Jenni Camping.JPG

Jenni McGlennon

ALDINGA RESIDENT

This photo finds me up a creek but with a paddle! We get out camping as much as we can and we particularly love to do multi-day kayak trips or bushwalks. There is something so satisfying about arriving somewhere under your own steam, especially when you can escape the crowds. We have had all kinds of adventures over the years, but paddling a rapid with a platypus was definitely up there.

My lightbulb moment was in the early 80s when visiting Tasmania. I flew over the wilderness area in the south-west and then landed by chance in the middle of the Franklin River protests. I was fascinated by this bunch of ordinary folk, as well as the not so ordinary Bob Brown, who had hit pause in their lives to fight for something bigger. For me it was an ‘about turn’ moment.

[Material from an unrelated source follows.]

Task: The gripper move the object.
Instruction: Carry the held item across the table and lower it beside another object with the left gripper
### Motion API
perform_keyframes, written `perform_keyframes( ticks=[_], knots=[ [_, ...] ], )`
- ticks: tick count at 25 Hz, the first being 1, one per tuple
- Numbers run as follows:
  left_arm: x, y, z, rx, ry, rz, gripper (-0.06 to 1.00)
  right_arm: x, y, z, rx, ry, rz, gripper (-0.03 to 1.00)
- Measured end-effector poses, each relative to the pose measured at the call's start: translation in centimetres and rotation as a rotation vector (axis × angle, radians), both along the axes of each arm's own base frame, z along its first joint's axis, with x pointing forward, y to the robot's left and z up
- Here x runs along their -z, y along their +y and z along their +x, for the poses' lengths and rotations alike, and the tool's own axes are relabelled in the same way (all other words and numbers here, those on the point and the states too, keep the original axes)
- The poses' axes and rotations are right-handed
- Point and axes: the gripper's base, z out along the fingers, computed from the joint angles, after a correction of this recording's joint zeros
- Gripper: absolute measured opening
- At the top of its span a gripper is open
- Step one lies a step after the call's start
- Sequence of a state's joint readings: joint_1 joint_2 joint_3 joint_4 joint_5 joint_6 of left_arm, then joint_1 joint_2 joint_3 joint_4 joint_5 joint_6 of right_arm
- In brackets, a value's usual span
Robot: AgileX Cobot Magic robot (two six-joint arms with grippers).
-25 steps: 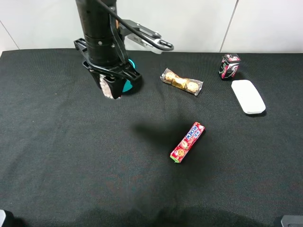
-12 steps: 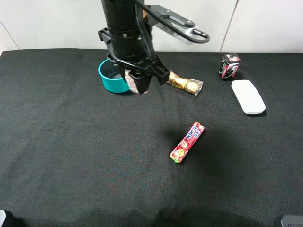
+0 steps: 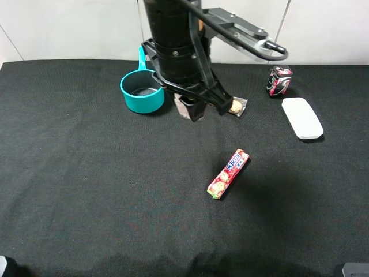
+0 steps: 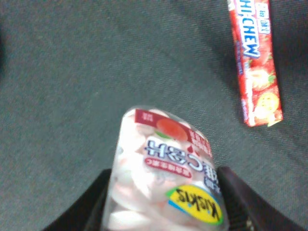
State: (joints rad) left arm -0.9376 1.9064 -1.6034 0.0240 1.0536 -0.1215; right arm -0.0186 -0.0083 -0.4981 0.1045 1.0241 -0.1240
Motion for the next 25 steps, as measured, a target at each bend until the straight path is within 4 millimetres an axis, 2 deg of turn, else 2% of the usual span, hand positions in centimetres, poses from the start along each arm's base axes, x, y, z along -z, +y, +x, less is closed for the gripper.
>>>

Resilient South aims is to improve the environmental performance of everything that we do. Councils do such diverse work and we can really shape the places where people live. I write policy, plans and targets and translate the agenda of other levels of government to the local level. My work is in climate change, emissions reduction, renewable energy, water and biodiversity. I have to know a little bit about a lot of things. More recently I have had a focus on urban greening and reducing the urban heat island effect.

I have been lucky that for most of working life I have been in roles that are consistent with what I believe in. There is a certain irony that so many environment roles require you to sit at a desk under flouros! To compensate I get my hands dirty on weekends.

I live in the Aldinga Arts Eco Village and have been heavily involved in its establishment and evolution. I devoted many of my weekends for over a decade to turning what was an old horse paddock plugged with couch into an edible and biodiverse landscape filled with people. When I sat on my porch one day and saw a flock of yellow-tailed black cockatoos land in a tree that I had planted I knew I could start to relax a little more. I am proud to be one of the many people that have increased the biodiversity of this region.

I am becoming more impatient as I get older (isn’t it supposed to be the opposite?). Big social changes seem to take 20 years or more and we need to break this cycle for a more radical change.

Being aware of what we face is a hard gig at times and I think that those of us who are working towards positive change need to support each other.

It is hard to fight despair at times but I think my outlook is best reflected by Paul Hawkens - “If you look at the science about what is happening on earth and aren’t pessimistic you don’t understand data. But if you meet the people who are working to restore this earth and you aren’t optimistic then you haven’t got a pulse.”